Cependant, le fait de comprendre comment Prairie fonctionne d'un point de vue technique ne diminue en rien, ni même ne contredit l'impression que l'on ressent initialement, à savoir que les tubes métalliques et la plaque de tôle sont suspendus, comme en l'absence de toute gravité, à différents niveaux au-dessus du sol. D'ailleurs, le sol en lui-même est perçu non pas comme l'assise sur laquelle l'ensemble repose, le fondement depuis lequel la sculpture prend son élan, mais seulement comme le niveau le plus bas d'une pièce qui, en tant que conception abstraite, en comporte trois. (De ce point de vue, Prairie définit le sol non pas comme ce qui soutient tout le reste mais comme ce qui lui-même se passe de soutien. Elle nous confronte à ce que cette définition du sol a de phénoménologiquement surprenant et de sculpturalement signifiant.)
Le résultat est une extraordinaire alliance d'illusion et d'évidence sculpturale. Quelques pas suffisent autour de Prairie pour que nous n'ignorions plus rien de la technique qui préside à la suspension, et pourtant ce savoir est, d'une certaine manière, éclipsé par notre rencontre avec l'œuvre elle-même.

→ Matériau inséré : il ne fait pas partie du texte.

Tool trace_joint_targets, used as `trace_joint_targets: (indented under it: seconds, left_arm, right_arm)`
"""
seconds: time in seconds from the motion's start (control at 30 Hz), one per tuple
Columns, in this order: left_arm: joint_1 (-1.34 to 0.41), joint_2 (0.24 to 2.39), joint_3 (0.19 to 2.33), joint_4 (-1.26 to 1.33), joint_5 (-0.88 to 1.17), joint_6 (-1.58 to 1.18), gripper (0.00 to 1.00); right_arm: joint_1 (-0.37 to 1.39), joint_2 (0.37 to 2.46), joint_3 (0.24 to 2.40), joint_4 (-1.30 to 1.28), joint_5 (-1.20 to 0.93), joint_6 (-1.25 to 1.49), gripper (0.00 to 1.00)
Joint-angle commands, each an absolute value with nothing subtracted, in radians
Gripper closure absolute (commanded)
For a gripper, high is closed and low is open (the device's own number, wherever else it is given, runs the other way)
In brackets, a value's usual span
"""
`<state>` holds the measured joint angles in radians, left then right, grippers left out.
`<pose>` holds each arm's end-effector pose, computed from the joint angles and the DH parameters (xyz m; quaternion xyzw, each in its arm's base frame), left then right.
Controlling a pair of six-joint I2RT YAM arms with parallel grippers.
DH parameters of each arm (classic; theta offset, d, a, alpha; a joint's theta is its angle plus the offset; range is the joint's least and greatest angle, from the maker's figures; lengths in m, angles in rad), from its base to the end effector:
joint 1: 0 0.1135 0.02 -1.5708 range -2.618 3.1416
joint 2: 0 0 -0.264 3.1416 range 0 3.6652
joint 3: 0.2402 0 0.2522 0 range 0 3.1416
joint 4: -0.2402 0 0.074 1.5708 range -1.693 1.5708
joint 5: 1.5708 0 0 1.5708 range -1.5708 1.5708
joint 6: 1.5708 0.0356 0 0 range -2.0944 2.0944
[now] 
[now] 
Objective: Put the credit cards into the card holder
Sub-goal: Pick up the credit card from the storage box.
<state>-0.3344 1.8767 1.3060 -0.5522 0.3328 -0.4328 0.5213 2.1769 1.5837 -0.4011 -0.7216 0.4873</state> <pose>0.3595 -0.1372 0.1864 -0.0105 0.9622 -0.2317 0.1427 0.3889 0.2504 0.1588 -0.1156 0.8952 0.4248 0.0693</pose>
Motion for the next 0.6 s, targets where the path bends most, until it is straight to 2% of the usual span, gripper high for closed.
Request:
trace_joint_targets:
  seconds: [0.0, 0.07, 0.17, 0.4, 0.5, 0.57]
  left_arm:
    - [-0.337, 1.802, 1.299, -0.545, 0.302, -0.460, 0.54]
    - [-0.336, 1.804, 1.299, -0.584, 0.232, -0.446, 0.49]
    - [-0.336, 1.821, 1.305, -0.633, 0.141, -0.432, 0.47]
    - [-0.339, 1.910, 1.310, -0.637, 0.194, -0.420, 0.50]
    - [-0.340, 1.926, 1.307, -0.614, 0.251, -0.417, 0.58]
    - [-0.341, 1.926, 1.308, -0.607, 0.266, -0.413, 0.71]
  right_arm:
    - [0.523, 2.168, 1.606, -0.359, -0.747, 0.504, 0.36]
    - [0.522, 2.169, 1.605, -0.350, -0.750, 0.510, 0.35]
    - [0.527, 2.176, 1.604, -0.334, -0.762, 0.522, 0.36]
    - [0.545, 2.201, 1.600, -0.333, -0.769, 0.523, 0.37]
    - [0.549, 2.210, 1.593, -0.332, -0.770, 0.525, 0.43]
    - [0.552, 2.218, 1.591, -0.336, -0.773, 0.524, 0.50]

Ici comme souvent dans l'œuvre de Caro, tout se passe comme si l'illusion, loin de se produire au détriment de la physicalité, coexistait avec elle de telle sorte que le spectateur, mis en présence de la pièce, n'a pas à traverser l'illusion pour avoir accès à la physicalité.

Michael Fried, Chapitre 5 Anthony Caro, in Contre la théâtralité, Du minimalisme à la photographie contemporaine, 1998-2006, trad. Fabienne Durand-Bogaert, Paris, nrf essais Gallimard, 2007, p. 106.